I found a post about Microsoft's intensions with Kinect and WHY it's mandatory that it stays connected with the Xbone...
Originally Posted by user RickNash of Sherdog
For those of you who don't like to read, and who do not want to familiarize yourself with exactly what the problems are with XBOX One, don't read this post.
First, you should all become familiar with the free and immaterial labour theses (there's a bit on these throughout). They're very much at play here.
I've explained this in several posts, but the amount of controls placed on the consumer who purchases and uses the XBOX One is unprecedented for a gaming console. People who scoff at the Kinect and suggest that you "put a towel over it" are dodging the issue at hand. How ridiculous is it that you have to do that in the first place? Isn't placing the towel over it an admission that something is wrong? For some reason they don't want to admit it, and I don't know why. If Sony proposed something similar, I would be on their ass about it, too. This isn't about Microsoft vs. Sony (though they would love for you to keep the conversation about that, just like arguments about who's better between Democrats vs. Republicans when there are issues beyond ideological partisanship). It's far more political and much more far-reaching than just that. It's about the relationship between corporations who produce media technologies (or any technology, really) and the consumer, and who holds the power. What's being proposed by Microsoft with the Xbox One is an example of an insane shift in power where the producers of technology have an inordinate amount of control over how their products are being used, for their benefit only, through the control and exploitation of the consumer.

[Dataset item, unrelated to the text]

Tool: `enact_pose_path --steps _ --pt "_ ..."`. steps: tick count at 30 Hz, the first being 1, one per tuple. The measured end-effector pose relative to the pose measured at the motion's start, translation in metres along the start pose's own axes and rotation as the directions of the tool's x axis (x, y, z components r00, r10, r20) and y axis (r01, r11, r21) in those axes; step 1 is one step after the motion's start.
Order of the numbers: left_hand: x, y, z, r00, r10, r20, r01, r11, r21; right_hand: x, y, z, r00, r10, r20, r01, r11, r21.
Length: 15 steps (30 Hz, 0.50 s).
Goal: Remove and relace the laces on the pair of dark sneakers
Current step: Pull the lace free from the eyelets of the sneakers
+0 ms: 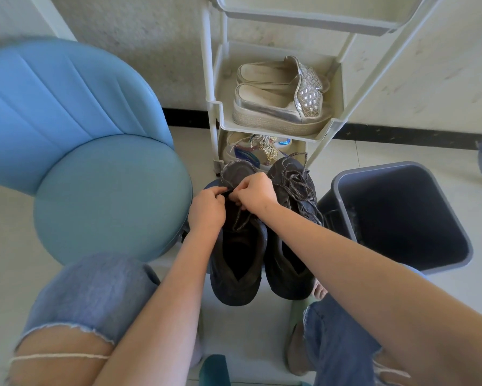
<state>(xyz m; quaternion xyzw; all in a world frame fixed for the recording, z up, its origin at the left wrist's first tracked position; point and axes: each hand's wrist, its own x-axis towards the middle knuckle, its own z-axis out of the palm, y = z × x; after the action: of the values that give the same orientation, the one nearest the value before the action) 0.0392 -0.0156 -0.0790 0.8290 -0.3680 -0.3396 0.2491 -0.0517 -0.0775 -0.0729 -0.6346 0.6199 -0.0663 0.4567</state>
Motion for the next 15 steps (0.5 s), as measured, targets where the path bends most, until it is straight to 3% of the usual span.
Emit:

I'm going to make myself very clear here: I own an XBOX 360 and have loved the console for as long as I've had it. I'm not a fanboy of either Sony or Microsoft, though I'm more familiar with Microsoft products and most often always enjoy them. If I am a fanboy of one company over the other, then I'm a fanboy of Microsoft. My critical stance stems from having studied new media academically for quite a long while now. What Microsoft is proposing would be the realization of, quite literally, a kind of doomsday prophesied over the past two decades by new media scholars worried about the amount of power imbedded within new technologies, and their ability to exploit consumers who are unaware that they're being exploited. I did not purchase a PS3, and, prior to what Microsoft released in their reveal, I was ready to purchase their next gen. gaming console. That's not what they're releasing, though.
It should be made clear here, then, that the XBOX One is not a gaming console. What Microsoft is trying to do is what most every media company who produces hardware and software has been trying to do for the past several decades: create a convergent media technology wherein a user can gain access to all of the different forms of media. The XBOX One is, quite literally, everything you want media related in one box (thus, the name!). That's not the problem, though.
The problem is that they've fitted this technology with additional hardware and software that monitors your media consumption, your consumption of products (drinks, food, your use of second screens, your clothes, any other commercial product that's in view, and so on) while engaging with media, your heart rate, your emotional state. Do you know why they've increased the amount of servers used to service the XBOX One? Because they will need them to process data collected about you and anyone else who uses the product. They're collecting information about you and other users to sell to advertisers, but they're doing it in a way that's more invasive than any other form of data collection previously employed, including the recording of audience ratings for television stations (in doing this, television networks translate your viewing into advertising dollars for them, literally transforming your leisure time into a form of free labour that they profit off of), the tracking, storing, and selling of your search behaviours, or other behaviours, when using Google or Facebook, all of which is sold to advertisers for a profit. These aren't nearly as bad as what Microsoft is doing, though.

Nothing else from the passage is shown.